- _What you need to do_:
Please write out exactly the lines of the data below from the line holding "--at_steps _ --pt" through the line holding "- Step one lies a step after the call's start", and leave out the rest.

------------------------------------

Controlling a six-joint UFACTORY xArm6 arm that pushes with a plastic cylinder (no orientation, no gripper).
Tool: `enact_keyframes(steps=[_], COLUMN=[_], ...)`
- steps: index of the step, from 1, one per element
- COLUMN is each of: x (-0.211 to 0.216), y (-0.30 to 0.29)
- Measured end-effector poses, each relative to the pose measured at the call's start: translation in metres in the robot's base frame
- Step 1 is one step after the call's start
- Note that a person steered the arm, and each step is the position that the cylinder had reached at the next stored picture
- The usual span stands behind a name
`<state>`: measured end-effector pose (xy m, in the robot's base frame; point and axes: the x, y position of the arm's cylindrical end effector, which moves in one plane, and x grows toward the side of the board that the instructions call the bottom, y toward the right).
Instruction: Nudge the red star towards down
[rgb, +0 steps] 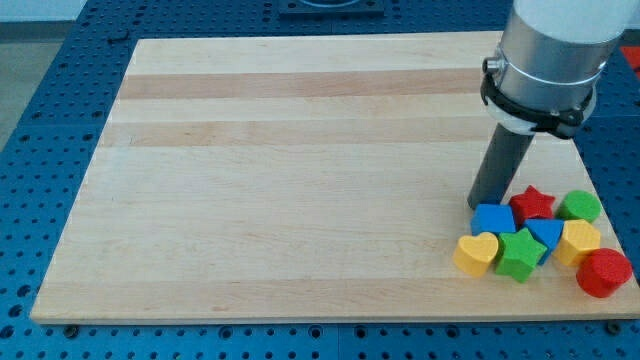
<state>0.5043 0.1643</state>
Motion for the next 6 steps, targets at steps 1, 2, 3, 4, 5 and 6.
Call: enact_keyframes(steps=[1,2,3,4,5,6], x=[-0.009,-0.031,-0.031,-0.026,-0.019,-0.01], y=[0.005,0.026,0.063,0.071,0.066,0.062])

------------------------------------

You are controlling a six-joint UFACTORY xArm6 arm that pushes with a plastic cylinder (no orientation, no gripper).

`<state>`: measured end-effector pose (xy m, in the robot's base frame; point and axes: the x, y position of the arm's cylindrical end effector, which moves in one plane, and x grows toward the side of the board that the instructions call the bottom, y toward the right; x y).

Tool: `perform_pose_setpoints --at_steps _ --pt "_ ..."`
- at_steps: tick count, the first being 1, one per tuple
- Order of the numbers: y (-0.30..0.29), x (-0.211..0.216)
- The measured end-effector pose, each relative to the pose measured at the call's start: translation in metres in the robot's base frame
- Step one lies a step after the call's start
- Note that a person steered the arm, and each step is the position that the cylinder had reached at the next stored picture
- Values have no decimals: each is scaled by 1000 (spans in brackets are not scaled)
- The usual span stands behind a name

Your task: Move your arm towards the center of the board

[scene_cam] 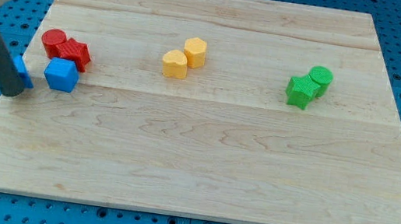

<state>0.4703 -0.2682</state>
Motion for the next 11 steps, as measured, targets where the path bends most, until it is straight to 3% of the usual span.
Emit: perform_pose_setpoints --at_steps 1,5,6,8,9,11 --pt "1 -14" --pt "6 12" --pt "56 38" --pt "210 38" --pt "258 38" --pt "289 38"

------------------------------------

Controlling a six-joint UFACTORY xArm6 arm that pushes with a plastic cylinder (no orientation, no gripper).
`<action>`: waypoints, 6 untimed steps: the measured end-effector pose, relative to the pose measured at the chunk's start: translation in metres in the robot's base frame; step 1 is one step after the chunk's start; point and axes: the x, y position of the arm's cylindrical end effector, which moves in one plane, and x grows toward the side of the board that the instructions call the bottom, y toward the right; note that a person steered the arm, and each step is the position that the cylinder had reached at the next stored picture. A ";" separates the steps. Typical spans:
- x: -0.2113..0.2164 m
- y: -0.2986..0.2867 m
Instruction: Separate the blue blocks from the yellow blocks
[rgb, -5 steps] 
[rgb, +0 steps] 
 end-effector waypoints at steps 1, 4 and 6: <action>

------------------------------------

- _Solution for this task_:
Tool: `perform_pose_setpoints --at_steps _ --pt "_ ..."`
- at_steps: tick count, the first being 1, one per tuple
- Order of the numbers: y (-0.30..0.29), x (-0.211..0.216)
- The measured end-effector pose, each relative to the pose measured at the call's start: translation in metres in the robot's base frame
- Step one lies a step after the call's start

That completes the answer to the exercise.